Unicef UK said increasing the amount of time women breastfeed could save £11m every year by preventing infections and £31m by reducing the number of cases of breast cancer.

The analysis, which was published in the Archives of Diseases in Childhood, forms part of a larger report by Unicef on the health benefits of breast milk.

The Department of Health said it was “absolutely crucial” that new mothers received the support they needed to breastfeed for longer.

The report found good evidence that breastfeeding offers protection against gastrointestinal, lower respiratory tract, and ear infections in infants.

Treating those infections costs the NHS around £89m every year. If 21 per cent of women who were exclusively breastfeeding their babies at six weeks continued to do so until their baby was at least four months old, it was calculated that that £4m would be saved a year.

If this number is increased to 45 per cent, the NHS would save a total of £11m a year.

Figures showed that 81 per cent of new mothers start breastfeeding, but only 7 per cent continue to feed with breast milk alone at four months. The analysis found that most women stopped feeding via the breast before they wanted to due to problems.

Additionally, feeding premature babies breast milk either via the mother or donor milk while in hospital would save £6m a year in treating necrotising enterocolitis, a potentially deadly gut infection.

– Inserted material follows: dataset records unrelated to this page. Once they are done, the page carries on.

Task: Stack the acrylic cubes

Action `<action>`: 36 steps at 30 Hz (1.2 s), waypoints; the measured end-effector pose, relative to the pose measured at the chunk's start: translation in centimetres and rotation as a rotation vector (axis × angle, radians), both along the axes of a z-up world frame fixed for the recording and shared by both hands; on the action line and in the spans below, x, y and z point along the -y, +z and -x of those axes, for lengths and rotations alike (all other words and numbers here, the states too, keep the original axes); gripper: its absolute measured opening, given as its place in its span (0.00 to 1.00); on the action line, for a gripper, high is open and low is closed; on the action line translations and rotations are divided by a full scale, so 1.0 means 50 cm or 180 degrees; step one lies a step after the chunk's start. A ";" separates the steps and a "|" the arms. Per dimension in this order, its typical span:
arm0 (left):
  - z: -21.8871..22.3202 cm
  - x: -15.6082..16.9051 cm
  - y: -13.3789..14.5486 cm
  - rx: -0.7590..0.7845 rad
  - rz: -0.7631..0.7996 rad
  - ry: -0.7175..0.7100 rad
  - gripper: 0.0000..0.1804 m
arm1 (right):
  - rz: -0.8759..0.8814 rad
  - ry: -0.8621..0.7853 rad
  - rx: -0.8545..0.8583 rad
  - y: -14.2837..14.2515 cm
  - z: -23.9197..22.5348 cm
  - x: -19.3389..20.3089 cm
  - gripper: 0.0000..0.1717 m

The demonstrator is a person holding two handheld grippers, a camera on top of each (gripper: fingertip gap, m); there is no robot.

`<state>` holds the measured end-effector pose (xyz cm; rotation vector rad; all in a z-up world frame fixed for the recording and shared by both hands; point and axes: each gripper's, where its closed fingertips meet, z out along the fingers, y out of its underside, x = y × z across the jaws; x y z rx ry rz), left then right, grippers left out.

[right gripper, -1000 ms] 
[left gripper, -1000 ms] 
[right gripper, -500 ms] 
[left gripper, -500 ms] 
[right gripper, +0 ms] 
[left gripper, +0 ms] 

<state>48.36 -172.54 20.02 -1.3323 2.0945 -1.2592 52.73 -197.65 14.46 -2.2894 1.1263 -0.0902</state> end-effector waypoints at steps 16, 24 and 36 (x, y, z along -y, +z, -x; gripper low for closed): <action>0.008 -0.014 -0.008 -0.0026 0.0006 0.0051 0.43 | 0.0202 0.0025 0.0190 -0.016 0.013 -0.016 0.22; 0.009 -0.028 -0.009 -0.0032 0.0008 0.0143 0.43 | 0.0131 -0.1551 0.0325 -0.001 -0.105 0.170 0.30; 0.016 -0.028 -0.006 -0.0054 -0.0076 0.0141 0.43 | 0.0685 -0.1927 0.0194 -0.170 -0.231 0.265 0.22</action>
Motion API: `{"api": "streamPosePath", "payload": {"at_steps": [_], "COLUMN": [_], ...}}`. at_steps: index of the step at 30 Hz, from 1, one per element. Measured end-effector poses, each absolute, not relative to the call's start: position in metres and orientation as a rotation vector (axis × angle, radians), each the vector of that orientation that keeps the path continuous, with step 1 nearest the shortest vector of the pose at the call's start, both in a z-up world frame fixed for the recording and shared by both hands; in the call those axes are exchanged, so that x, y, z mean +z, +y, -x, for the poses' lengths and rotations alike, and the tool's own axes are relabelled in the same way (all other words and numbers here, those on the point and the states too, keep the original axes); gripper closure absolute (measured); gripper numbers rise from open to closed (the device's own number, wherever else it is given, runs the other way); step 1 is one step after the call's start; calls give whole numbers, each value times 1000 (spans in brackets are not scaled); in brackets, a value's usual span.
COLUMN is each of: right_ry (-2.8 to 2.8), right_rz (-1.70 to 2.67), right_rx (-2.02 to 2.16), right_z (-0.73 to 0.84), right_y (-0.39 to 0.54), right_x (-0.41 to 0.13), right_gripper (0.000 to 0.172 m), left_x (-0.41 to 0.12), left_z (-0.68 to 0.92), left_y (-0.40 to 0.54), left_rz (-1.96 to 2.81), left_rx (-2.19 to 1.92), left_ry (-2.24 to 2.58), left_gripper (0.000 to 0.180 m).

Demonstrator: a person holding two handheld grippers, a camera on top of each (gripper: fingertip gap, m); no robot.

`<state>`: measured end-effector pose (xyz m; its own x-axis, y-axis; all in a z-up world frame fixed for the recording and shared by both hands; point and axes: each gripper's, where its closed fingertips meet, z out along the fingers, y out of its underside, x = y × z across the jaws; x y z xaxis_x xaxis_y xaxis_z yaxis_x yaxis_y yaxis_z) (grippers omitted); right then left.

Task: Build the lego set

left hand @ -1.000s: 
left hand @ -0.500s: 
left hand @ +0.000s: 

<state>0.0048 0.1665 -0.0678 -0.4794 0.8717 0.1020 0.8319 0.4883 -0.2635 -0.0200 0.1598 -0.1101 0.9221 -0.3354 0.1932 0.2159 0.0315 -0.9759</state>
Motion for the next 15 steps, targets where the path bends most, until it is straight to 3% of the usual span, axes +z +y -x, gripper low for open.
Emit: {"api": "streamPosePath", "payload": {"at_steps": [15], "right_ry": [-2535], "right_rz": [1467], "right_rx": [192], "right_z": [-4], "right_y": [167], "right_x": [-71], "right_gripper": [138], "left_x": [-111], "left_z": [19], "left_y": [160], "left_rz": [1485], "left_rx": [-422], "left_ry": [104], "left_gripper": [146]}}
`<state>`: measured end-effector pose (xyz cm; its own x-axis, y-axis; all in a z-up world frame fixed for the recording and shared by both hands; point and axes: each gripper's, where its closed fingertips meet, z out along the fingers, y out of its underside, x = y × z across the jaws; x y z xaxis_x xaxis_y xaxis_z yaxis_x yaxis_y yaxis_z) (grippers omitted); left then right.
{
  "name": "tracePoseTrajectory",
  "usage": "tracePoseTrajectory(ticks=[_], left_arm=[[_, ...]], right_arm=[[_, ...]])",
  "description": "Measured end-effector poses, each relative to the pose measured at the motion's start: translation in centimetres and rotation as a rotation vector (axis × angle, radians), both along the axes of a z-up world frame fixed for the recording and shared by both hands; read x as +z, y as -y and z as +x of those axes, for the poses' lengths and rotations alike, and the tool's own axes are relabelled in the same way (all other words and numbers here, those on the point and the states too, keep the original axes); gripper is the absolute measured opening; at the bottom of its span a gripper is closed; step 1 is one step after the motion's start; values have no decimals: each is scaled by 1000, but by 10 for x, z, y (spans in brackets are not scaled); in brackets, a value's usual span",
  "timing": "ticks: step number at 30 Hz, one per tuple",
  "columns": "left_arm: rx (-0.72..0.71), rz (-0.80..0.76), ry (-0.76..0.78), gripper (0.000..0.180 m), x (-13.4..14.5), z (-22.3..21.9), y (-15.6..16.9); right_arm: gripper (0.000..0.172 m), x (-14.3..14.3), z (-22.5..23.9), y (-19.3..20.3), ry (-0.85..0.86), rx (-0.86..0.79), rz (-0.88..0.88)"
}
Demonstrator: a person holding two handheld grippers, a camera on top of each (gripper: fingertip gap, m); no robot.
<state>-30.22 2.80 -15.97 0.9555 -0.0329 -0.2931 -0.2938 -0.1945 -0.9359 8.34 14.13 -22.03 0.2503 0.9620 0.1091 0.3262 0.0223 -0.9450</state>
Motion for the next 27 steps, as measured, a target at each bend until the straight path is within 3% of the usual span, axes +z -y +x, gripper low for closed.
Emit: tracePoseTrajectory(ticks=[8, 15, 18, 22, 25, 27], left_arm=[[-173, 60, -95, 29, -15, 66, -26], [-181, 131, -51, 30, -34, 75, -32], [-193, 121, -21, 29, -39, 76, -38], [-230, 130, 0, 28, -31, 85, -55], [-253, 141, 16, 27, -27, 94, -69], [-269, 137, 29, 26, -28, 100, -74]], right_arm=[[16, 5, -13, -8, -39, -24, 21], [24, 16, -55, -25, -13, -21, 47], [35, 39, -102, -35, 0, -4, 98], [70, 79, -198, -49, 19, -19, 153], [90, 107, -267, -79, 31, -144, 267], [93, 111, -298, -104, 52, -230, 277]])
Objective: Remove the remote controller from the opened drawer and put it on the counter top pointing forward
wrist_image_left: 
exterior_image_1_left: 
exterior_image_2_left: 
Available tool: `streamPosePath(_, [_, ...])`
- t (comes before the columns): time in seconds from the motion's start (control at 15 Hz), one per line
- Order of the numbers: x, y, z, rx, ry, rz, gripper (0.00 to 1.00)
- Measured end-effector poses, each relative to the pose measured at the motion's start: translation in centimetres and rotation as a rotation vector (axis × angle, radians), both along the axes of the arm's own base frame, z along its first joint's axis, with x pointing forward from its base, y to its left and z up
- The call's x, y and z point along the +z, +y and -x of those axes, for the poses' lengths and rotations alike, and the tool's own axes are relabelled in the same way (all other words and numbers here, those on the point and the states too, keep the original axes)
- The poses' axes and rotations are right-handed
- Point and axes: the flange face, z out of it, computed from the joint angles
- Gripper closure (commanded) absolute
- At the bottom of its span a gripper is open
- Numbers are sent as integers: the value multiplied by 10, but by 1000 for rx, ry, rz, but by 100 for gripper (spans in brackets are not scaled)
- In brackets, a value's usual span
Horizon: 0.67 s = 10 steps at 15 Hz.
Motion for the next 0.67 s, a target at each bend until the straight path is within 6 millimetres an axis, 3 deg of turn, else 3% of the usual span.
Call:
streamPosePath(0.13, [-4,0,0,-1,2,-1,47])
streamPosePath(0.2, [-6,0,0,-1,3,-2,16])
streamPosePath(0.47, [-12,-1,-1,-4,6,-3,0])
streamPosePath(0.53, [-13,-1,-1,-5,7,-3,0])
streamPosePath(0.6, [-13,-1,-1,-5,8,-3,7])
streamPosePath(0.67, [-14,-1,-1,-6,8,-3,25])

Furthermore, the analysis found that if a third of women breastfed one child or more for longer than seven months, the reduced rates of breast cancer could save £31m annually. It currently costs around £960m to treat the disease in women who had given birth.

Rosemary Dodds, the senior policy adviser at charity NCT and co-author of the study, said the number of women breastfeeding newborns had improved significantly over the past 20 years. However, she said support in the community for women to breastfeed longer was lacking and that the government had not led on the issue.

“The National Institute for Health and Clinical Excellence said women should be getting proactive support, but that is not happening all over the country, and one of the reasons is data collection – those working in the community do no know who has had a baby,” she said.

Health minister Dr Dan Poulter said: “The health and economic benefits of breast feeding are clear and it is absolutely crucial that new mothers get support with breastfeeding.

“That’s why the Government has trained thousands of extra NHS midwives and health visitors in order to provide personal care to every new mum, and to help give more mums breast feeding support and advice.”